■ Exercise prompt
Copy all of the material below, line for line.

-- Opening Marker --

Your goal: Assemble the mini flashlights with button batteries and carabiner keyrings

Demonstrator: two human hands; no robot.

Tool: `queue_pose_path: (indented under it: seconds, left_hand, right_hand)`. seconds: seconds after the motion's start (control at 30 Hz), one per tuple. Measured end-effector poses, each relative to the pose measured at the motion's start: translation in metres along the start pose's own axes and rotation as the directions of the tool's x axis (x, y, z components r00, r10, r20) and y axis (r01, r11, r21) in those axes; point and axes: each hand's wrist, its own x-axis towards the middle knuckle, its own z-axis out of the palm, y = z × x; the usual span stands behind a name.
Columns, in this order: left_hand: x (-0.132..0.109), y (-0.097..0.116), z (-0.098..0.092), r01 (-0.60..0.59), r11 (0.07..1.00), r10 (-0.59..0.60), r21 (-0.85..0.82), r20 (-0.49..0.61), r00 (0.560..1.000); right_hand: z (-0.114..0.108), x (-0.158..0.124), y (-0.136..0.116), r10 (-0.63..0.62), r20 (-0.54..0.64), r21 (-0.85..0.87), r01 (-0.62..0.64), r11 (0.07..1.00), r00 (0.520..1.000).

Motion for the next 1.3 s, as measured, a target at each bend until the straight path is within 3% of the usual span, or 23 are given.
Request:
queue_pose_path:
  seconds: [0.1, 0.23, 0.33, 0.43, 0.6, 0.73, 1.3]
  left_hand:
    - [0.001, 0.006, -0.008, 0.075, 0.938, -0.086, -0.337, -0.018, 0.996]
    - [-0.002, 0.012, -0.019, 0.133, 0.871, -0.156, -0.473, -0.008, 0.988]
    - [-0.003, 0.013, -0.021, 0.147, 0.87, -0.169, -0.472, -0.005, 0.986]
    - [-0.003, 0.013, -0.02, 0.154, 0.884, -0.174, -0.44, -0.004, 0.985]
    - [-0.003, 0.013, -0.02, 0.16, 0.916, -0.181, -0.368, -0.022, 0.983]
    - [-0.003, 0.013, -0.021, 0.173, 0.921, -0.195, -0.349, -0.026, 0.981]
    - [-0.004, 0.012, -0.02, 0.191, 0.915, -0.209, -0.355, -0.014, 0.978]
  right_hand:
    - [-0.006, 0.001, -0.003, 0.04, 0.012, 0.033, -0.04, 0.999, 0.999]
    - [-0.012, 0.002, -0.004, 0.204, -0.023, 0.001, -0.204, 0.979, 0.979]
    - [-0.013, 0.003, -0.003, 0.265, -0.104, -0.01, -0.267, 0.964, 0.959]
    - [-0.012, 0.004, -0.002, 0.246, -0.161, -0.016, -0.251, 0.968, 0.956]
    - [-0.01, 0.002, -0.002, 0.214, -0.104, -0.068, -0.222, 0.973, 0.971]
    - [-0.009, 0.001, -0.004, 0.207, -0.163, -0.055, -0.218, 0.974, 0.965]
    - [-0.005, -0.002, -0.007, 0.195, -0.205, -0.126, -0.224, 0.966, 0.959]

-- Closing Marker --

■ Output
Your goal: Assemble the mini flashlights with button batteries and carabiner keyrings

Demonstrator: two human hands; no robot.

Tool: `queue_pose_path: (indented under it: seconds, left_hand, right_hand)`. seconds: seconds after the motion's start (control at 30 Hz), one per tuple. Measured end-effector poses, each relative to the pose measured at the motion's start: translation in metres along the start pose's own axes and rotation as the directions of the tool's x axis (x, y, z components r00, r10, r20) and y axis (r01, r11, r21) in those axes; point and axes: each hand's wrist, its own x-axis towards the middle knuckle, its own z-axis out of the palm, y = z × x; the usual span stands behind a name.
Columns, in this order: left_hand: x (-0.132..0.109), y (-0.097..0.116), z (-0.098..0.092), r01 (-0.60..0.59), r11 (0.07..1.00), r10 (-0.59..0.60), r21 (-0.85..0.82), r20 (-0.49..0.61), r00 (0.560..1.000); right_hand: z (-0.114..0.108), x (-0.158..0.124), y (-0.136..0.116), r10 (-0.63..0.62), r20 (-0.54..0.64), r21 (-0.85..0.87), r01 (-0.62..0.64), r11 (0.07..1.00), r00 (0.520..1.000).

Motion for the next 1.3 s, as measured, a target at each bend until the straight path is within 3% of the usual span, or 23 are given.
Request:
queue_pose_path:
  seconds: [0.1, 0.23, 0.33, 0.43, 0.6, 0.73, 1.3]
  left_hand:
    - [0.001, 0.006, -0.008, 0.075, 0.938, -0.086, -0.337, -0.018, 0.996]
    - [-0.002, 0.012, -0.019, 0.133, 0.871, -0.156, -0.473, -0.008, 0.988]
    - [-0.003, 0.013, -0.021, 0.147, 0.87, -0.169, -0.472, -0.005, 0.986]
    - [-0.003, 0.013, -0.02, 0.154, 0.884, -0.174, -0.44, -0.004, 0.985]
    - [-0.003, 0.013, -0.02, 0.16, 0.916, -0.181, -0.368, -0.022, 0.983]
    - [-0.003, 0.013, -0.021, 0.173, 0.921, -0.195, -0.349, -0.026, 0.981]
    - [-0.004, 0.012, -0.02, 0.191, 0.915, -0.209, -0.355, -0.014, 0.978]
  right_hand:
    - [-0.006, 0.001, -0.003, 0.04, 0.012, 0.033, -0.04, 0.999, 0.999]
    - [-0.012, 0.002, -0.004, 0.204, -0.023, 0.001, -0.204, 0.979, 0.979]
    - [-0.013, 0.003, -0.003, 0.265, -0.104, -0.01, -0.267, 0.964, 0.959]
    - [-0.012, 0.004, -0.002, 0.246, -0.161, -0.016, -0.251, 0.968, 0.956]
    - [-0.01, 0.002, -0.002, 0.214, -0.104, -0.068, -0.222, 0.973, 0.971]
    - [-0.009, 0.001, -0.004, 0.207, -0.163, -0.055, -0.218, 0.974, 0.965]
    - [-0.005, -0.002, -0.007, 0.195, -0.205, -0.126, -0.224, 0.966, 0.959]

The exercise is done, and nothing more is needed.